Mi è capitato di recente di discutere con delle persone di solida esperienza a proposito del fatto che il top management delle organizzazioni sia davvero interessato alla sostenibilità e convinto del suo valore e della necessità di investire.

A cascata, sulla base di questa spinta o meno, la domanda successiva era quanto fosse pronto il marketing delle aziende.

Da un certo punto di vista un certo scetticismo è pienamente comprensibile, specie in aziende mature o in settori dove questi temi sono relativamente più nuovi e non sono soggetti a stringenti regolamentazioni.

La mia risposta al dibattito però è stata efficace ed è risultata convincente, almeno in quel contesto: non so se a livello personale i manager ne siano convinti ma lo sono i loro clienti e questo basta perché lo debbano essere anche loro.

L’attenzione alla sostenibilità è un fenomeno globale: il caso del fashion

Prendo a riferimento di esempio un settore, quello del fashion, che rispetto ad altre industrie è stato meno attaccato in passato dai movimenti anti-multinazionali, pur essendo un ambito ecologicamente molto impattante. Oggi circa il 66% degli intervistati in uno studio di McKinsey insieme con BoF negli USA afferma di considerare la sostenibilità quando fa un acquisto di lusso, numero che sale al 75% quando si parla di millennials. Cresce anche la disponibilità a pagare di più per prodotti sostenibili, cosa che accade per il 31% della Gen-Z e il 28 dei Millennials contro solo il 12% dei baby boomer. Lo stesso studio (vedi anche il video qui sotto) mette la “Sustainability First” tra le 10 cose che il fashion globale, ancora un po’ indietro, deve considerare per il 2020.

Si tratta di un fenomeno globale come dicevo perché riscontrabile anche in mercati come la Cina, un allineamento rilevato tra gli altri da BAIN e Co. che vedono la sostenibilità come un fattore preferenziale per l’80% dei clienti del lusso, che presumono che l’attenzione al processo produttivo sia già inclusa nel prezzo premium che pagano.

Un interesse confermato da Google che segnala già nel 2018 un aumento del 190% di contenuti video che contengono il termine “sostenibile” nel titolo.

Alla lecita obiezione che è facile essere sensibili e attenti quando si è consumatori con alto potere di spesa sembra rispondere infine lo sforzo di alcuni marchi del fast fashion, a partire da HM e da Zara, che stanno lavorando per ridurre la propria impronta ecologica, che in quel segmento è tipicamente ancora più impattante rispetto all’alto di gamma.

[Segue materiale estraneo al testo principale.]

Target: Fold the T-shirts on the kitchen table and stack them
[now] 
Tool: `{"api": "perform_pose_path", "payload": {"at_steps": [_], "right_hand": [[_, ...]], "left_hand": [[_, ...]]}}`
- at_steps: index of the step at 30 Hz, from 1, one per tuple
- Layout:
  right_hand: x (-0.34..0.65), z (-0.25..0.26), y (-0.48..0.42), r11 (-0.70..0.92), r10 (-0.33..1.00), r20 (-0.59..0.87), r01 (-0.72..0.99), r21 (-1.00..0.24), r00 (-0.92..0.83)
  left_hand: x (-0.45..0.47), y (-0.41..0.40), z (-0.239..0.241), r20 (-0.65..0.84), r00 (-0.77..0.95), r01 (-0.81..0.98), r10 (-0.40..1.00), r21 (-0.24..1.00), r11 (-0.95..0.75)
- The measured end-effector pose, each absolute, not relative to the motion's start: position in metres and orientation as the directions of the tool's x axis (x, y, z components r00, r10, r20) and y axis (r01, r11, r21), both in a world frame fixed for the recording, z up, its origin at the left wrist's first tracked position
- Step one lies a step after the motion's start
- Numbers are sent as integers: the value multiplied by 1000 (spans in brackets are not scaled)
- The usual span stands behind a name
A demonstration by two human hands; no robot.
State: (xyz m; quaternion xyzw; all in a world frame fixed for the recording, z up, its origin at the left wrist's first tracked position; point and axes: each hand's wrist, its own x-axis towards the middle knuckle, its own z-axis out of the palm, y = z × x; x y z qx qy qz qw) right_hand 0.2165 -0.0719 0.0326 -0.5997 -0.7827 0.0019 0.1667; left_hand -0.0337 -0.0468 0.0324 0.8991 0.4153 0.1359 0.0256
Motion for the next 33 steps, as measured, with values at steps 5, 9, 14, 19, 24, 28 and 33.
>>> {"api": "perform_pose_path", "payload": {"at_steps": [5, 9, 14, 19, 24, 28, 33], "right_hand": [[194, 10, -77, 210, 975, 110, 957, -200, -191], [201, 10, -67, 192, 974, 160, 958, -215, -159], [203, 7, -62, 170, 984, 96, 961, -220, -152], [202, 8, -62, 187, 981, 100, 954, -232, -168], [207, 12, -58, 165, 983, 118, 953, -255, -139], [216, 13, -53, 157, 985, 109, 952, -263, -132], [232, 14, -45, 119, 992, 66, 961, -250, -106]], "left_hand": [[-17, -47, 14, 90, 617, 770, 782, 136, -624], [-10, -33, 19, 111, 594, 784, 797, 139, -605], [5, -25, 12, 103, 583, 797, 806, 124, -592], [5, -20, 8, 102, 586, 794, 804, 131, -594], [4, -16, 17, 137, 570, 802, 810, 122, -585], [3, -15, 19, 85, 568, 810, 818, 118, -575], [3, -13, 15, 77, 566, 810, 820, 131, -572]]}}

In questo, l’uso della tecnologia sarà sempre più importante coerentemente con il Manifesto per la Sostenibilità Digitale.

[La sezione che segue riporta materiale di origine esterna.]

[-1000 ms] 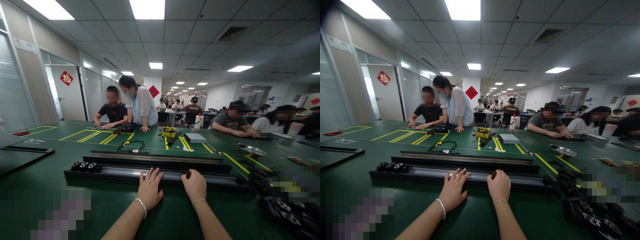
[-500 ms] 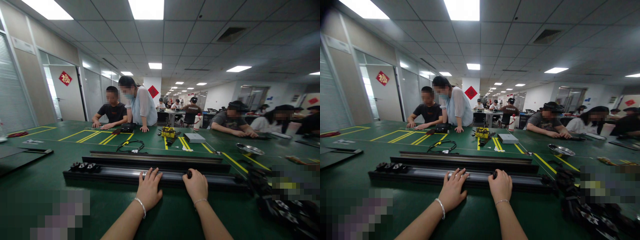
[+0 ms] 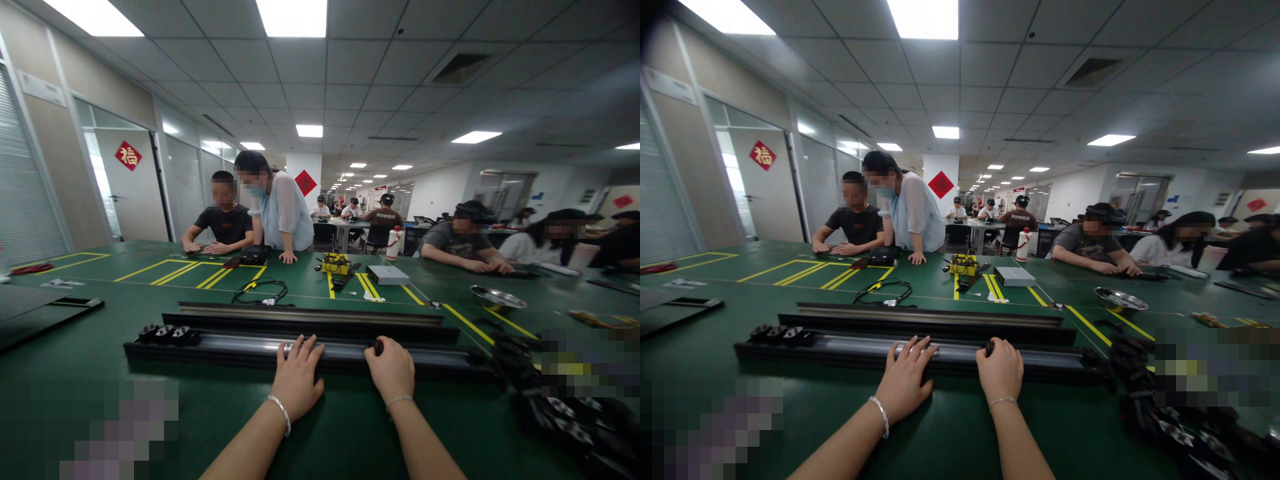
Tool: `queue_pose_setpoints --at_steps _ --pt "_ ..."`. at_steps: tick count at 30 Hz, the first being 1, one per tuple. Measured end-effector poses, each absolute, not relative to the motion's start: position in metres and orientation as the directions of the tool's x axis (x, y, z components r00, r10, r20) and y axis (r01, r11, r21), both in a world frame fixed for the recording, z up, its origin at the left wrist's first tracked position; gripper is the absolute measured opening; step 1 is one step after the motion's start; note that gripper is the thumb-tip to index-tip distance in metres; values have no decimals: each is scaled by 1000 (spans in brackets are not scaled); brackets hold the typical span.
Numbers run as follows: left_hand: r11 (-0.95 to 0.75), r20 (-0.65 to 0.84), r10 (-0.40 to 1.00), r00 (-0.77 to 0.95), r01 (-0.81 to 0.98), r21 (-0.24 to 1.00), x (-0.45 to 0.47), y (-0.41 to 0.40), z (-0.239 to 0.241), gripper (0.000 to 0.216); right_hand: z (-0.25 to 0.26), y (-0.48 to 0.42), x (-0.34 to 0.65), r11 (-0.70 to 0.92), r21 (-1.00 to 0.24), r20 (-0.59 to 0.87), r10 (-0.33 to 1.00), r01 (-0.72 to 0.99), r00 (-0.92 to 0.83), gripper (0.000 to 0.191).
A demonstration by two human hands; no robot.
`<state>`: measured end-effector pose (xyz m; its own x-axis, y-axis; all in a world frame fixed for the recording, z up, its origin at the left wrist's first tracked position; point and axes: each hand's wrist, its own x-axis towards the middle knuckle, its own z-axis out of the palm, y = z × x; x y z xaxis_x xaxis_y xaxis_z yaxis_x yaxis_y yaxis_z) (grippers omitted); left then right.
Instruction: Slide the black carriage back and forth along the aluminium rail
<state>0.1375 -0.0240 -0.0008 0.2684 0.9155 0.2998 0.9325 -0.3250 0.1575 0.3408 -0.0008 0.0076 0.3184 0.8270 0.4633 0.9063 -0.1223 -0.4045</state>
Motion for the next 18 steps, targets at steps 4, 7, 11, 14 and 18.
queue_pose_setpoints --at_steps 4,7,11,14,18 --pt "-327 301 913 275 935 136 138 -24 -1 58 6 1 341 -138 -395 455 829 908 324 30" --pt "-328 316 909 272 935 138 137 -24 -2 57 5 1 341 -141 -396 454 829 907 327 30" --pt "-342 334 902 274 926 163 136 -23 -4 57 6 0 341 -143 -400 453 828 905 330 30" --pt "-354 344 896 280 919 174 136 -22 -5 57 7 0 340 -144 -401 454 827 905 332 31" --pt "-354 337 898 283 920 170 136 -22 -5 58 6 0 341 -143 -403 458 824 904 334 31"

Il ruolo del marketing e della customer centricy

Lo scollamento fra la crescente richiesta di maggiore attenzione all’ambiente e i pochi risultati reali, che non risparmia nemmeno i business “digitali“, si parla da vicino con due temi non nuovi nelle organizzazioni:

  1. La necessità di un lavoro veramente corale per poter davvero realizzare i grandi cambiamenti necessari in questa fase;
  2. Il problema di non essere davvero centrate sul cliente ma ancora in larga parte sulle proprie strategie interne e sul proprio prodotto o servizio.

Parto dal primo punto: il vero tema della sostenibilità è poter scalare dai progetti pilota e dalle aree virtuose all’intera creazione di valore dell’impresa.

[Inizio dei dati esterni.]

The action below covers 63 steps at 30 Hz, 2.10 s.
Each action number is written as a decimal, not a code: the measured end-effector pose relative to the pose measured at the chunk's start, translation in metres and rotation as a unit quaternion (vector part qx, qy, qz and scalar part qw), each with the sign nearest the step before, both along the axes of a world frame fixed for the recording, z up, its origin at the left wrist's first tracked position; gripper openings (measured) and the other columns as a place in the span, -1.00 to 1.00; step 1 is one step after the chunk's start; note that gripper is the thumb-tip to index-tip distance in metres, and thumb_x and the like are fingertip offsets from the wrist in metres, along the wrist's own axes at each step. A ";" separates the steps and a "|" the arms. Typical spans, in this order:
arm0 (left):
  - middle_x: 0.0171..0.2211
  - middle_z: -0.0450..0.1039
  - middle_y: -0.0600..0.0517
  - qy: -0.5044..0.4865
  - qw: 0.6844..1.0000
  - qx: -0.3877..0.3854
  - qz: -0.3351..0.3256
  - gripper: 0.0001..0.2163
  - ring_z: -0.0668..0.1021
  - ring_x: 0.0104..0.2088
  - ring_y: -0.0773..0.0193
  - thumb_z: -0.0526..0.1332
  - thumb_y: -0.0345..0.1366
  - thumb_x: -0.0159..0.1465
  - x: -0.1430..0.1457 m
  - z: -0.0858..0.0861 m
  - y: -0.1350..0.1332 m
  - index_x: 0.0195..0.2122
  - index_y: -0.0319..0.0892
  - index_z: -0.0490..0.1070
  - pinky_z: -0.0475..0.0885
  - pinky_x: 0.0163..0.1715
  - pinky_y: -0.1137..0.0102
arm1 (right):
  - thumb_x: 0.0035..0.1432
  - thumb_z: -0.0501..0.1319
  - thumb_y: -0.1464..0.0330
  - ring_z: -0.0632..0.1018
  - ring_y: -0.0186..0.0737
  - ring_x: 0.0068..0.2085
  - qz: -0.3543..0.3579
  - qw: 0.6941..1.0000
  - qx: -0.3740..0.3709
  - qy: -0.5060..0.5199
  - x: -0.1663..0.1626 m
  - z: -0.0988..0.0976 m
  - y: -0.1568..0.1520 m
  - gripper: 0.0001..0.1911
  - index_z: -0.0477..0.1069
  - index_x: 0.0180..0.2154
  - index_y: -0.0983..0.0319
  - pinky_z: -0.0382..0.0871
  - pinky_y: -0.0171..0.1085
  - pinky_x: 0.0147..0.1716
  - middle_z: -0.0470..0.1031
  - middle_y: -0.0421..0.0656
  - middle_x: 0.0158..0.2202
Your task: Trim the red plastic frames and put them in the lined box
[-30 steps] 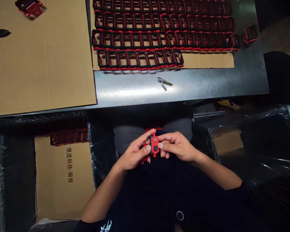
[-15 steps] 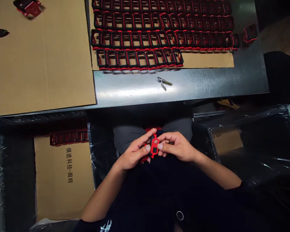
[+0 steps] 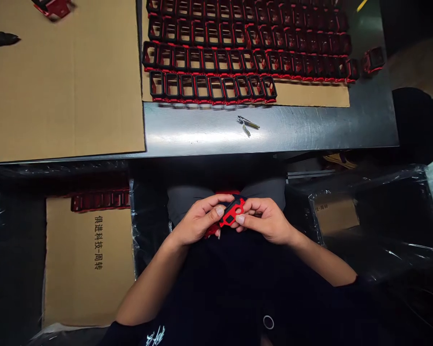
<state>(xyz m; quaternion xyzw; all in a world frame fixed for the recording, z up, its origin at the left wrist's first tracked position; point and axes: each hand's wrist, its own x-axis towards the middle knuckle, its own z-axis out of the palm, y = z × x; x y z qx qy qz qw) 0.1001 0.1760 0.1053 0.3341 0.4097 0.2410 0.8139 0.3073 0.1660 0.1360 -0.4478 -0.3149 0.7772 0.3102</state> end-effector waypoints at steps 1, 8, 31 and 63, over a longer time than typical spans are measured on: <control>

Un compito che non può essere portato a termine da un singolo “head of” e che richiede uno sforzo congiunto di più dipartimenti. Proprio come succede con la customer experience, che può e deve avere i suoi campioni trascinatori ma che non può essere realizzata da un solo gruppo di persone.

Guardando la cosa da questo punto di vista penso che diventi più evidente il fatto che solo la centralità del cliente possa fare da catalizzatore di tutte queste energie.

In questo i dipartimenti di marketing possono avere un ruolo importante su almeno due fronti:

  1. La costruzione di uno storytelling adeguato e fondato per spiegare a un consumatore interessato ma dall’attenzione fugace che cosa davvero il brand stia facendo su questo tema. Il cliente è sempre più alla ricerca di senso, serve capacità di trasmetterlo.
  2. Essere contributori importanti di un lavoro di comunicazione interna volta a informare e motivare i dipendenti rispetto alla sostenibilità, per allineare tutti lungo uno stesso percorso.

Questa doppia dimensione rivolta all’interno e all’esterno può garantire ai professionisti del marketing di trovare una collocazione più solida in un 2020 che li vede sotto pressione ancora di più degli anni scorsi.

Di nuovo dunque un motivo solido, e molto concreto, per agire.